In [1]:
%reload_ext autoreload
%autoreload 2
%matplotlib inline

# Layerwise Sequential Unit Variance (LSUV)
> A initialization technique for deep architectures


<a href="https://arxiv.org/pdf/1511.06422.pdf"> All You need is a Good Init </a>

From the abstract:

    Layer-sequential unit-variance (LSUV) initialization – a simple method for weight initialization for deep net learning – is proposed. The method consists of the two steps. First, pre-initialize weights of each convolution or inner-product layer with orthonormal matrices.
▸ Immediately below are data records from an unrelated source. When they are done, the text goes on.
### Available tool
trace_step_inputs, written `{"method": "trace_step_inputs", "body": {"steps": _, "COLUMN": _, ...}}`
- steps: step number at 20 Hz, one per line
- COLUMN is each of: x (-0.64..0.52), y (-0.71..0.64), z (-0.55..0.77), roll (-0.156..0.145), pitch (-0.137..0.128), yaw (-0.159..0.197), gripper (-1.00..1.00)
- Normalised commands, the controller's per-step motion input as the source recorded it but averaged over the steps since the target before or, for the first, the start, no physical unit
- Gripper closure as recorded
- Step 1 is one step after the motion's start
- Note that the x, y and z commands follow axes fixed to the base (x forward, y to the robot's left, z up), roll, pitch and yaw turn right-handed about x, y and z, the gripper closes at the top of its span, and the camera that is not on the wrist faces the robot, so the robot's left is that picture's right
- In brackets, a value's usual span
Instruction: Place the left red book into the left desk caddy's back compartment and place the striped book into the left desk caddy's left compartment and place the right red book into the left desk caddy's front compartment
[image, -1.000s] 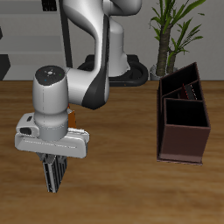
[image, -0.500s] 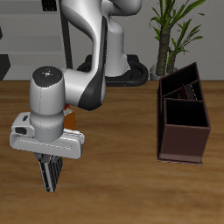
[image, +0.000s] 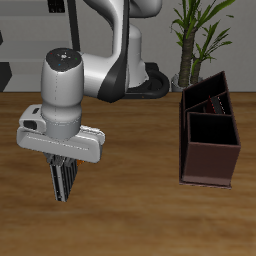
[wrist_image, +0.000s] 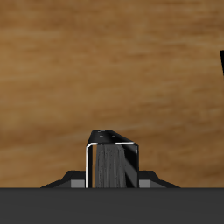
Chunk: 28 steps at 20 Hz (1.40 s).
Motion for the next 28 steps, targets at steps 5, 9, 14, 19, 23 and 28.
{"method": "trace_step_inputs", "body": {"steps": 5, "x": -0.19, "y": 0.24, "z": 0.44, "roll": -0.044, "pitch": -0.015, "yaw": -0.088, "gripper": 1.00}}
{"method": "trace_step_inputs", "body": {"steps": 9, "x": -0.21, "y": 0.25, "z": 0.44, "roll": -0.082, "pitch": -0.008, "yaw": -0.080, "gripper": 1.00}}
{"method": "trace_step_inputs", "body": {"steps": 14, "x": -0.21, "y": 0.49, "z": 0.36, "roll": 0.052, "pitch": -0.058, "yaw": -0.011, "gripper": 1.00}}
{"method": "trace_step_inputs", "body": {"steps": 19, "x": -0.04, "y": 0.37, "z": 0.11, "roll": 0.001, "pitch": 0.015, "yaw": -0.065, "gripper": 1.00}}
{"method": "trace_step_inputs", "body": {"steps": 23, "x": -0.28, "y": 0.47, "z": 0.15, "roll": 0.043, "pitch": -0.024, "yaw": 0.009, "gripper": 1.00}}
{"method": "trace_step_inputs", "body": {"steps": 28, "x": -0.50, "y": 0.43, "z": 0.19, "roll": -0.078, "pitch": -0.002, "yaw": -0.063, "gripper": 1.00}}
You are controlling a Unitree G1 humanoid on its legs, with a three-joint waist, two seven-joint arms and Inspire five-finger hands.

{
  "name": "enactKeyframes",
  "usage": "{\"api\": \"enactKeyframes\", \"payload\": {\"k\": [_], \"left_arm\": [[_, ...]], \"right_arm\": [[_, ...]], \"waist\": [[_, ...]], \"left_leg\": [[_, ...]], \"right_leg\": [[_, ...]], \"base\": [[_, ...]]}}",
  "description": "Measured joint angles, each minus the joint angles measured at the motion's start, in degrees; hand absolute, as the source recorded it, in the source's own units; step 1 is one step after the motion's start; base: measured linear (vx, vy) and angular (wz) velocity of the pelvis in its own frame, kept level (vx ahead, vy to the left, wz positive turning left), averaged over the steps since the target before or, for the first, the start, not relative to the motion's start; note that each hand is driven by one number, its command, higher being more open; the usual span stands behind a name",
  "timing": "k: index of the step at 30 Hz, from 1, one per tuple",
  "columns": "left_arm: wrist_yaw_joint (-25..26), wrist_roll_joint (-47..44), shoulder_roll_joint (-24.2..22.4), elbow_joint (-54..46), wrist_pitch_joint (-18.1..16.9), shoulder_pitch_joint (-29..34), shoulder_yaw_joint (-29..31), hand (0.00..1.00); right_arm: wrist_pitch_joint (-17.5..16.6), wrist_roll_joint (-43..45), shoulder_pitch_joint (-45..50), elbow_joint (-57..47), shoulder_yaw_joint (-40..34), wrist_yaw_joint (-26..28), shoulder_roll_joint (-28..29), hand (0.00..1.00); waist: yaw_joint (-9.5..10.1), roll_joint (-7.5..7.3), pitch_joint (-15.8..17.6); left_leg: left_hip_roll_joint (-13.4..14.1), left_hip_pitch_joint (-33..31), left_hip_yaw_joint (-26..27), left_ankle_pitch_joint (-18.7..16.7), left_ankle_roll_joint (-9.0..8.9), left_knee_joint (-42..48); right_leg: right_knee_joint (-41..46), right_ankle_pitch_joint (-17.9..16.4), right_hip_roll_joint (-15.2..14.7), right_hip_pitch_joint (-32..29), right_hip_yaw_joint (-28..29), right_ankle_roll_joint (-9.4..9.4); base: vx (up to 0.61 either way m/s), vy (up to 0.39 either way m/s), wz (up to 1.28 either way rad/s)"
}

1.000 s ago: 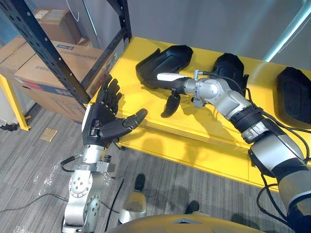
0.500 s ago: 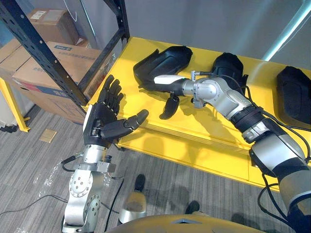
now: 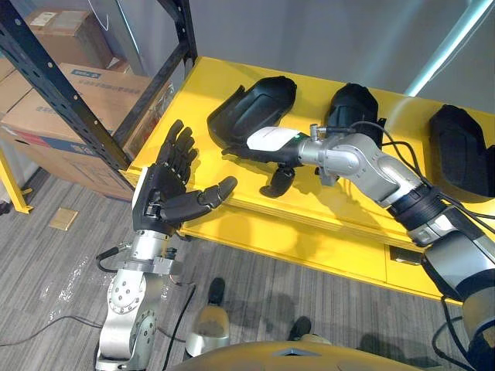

Second, proceed from the first to the final layer, normalizing the variance of the output of each layer to be equal to one.


In [2]:
#export
from exp.nb_08 import *

## Data, Model and Runner

In [3]:
x_train, y_train, x_valid, y_valid = get_data()

train_ds, valid_ds = Dataset(x_train, y_train), Dataset(x_valid, y_valid)

nh,bs = 50,512
c = y_train.max().item()+1
loss_func = F.cross_entropy

data = DataBunch(*get_dls(train_ds, valid_ds, bs), c)

In [4]:
mnist_view = view_tfm(1,28,28)
callbacks = [
    Recorder,
    partial(AvgStatsCallback, accuracy),
    partial(BatchTransformXCallback, mnist_view),
    CudaCallback
]

nfs = [8,16,32,64,64]

Let's refactor our `conv_layer` function into a `nn.Module` class.

In [None]:
class ConvLayer(nn.Module):
    def __init__(self, ni, nf, ks=3, stride=2, sub=0., **kwargs):
        super().__init__()
        self.conv = nn.Conv2d(ni, nf, ks=ks//2, stride=stride, bias=True)
        self.relu = GeneralRelu(sub=sub, **kwargs)
        
    def forward(self, x):
        return self.relu(self.conv(x))
    
    @property
    def bias(self): return -self.relu.sub
    
    @bias.setter
    def bias(self, v): self.relu.sub = -v
    
    @property
    def weight(self): return self.conv.weight

In [None]:
nb_auto_export()